Growing in Faith through Cross-Cultural Conversation

Part of the purpose of our journey is to engage in cross-cultural conversation in an intentional manner, as a form of spiritual exercise, with the intention of growing in our Christian faith.

The emerging interconnected world is full of surprise fallouts, particularly in the realm of identity. Sympathies are suddenly trans-national. Entertainment interests can stretch outside of one's mother tongue. People have begun define themselves as unlikely hybrids, using bizarre new hyphenated phrases. These are the consequence of having new opportunities to interact with each other across boundaries that would have been utterly intraversable only a handful of years ago. This new world certainly poses challenges, threats, and difficulties. But it also creates new tools for introspection, self-evaluation, and ultimately, spiritual acesis.

The Gospel Call to Cross-Cultural Conversation

The God of the story of Scripture is a God who crosses boundaries. Out of non-being, he creates everything. He reaches down from heaven to establish relationships with his people.
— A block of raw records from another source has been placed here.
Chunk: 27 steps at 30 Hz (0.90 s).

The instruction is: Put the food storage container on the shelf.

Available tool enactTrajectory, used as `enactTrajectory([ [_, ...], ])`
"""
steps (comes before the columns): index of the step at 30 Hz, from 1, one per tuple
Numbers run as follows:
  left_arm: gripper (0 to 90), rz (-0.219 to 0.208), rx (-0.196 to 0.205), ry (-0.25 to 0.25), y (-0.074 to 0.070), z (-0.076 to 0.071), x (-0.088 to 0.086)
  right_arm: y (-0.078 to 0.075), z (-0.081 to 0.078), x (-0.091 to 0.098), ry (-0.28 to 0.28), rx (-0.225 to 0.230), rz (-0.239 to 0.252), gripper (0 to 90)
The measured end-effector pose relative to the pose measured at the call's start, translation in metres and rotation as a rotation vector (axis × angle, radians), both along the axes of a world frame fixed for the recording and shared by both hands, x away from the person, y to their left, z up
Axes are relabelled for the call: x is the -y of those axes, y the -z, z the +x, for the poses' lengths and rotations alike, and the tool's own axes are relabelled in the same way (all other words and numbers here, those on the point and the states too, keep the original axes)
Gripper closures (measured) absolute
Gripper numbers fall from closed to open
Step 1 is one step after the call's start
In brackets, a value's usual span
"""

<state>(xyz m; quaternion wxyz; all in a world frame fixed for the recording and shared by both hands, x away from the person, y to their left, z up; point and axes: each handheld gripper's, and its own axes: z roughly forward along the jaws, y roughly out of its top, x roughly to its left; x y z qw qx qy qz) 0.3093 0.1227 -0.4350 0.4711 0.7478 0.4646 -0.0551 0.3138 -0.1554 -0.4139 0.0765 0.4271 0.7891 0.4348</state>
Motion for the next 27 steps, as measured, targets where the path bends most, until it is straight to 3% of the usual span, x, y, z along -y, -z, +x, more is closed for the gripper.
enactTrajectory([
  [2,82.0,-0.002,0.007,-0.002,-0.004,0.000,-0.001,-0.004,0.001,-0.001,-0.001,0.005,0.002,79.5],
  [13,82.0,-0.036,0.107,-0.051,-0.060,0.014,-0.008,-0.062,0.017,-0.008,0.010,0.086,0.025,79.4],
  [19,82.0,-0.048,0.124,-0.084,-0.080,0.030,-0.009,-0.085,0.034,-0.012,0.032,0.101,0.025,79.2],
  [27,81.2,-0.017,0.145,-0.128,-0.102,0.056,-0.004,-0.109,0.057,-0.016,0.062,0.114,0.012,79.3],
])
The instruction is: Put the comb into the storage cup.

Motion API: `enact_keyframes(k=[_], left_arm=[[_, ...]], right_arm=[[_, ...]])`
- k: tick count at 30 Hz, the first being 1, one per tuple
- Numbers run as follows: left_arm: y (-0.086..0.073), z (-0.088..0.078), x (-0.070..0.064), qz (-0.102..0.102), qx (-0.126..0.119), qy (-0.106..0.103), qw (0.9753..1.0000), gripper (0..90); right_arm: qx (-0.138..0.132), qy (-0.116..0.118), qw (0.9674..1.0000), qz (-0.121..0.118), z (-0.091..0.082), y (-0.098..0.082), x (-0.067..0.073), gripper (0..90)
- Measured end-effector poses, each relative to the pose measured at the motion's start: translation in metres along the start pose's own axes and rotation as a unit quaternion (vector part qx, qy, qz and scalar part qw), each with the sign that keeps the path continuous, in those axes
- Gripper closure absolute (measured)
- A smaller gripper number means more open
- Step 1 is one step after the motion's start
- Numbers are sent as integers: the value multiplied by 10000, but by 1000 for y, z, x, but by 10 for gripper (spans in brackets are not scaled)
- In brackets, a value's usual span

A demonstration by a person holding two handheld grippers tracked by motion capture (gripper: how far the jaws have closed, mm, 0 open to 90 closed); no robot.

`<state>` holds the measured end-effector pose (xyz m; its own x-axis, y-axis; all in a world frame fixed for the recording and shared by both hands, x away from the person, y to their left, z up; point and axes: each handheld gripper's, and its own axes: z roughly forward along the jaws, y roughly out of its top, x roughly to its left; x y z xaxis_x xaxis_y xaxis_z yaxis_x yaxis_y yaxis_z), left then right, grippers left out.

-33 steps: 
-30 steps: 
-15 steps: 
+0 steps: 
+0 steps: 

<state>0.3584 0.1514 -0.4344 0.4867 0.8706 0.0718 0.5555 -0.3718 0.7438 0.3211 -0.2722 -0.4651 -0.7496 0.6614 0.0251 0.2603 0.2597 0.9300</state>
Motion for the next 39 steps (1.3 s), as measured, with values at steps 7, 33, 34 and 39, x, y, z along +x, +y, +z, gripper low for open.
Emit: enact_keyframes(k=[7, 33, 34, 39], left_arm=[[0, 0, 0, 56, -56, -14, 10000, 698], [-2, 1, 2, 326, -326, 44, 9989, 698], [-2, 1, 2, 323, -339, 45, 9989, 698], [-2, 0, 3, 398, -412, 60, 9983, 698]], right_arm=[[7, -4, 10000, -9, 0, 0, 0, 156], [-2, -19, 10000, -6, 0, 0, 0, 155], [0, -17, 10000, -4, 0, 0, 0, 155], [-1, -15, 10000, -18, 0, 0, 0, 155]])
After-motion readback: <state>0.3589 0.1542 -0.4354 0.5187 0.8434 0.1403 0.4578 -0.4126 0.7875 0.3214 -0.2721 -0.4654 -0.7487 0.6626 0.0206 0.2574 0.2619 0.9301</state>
Finally, he crosses the greatest boundary of all: the gulf between humanity and transcendent deity. As a man, he continued to cross boundaries, visiting the most wretched and the most outcast of his day. In turn, he called his followers to imitate him, and he impelled them cross boundaries, sending them out into the diverse communities of the world with a vision to share his message.

The purpose of these interactions is transformation. This God is on a quest to reform and redeem humanity. He does this directly, through his Son, and indirectly, through his followers. In each case, boundaries are crossed. And the stronger the boundary, the greater the bounty. Thus, the Gospel impels us outward.

Cross-Cultural Conversation as Mutual Transformation

As his followers, when we cross boundaries, we are not merely agents of transformation: we are mutually transformed. In Scripture, we see this most notably in the Book of Acts, as the church institutions open up to non-Jews.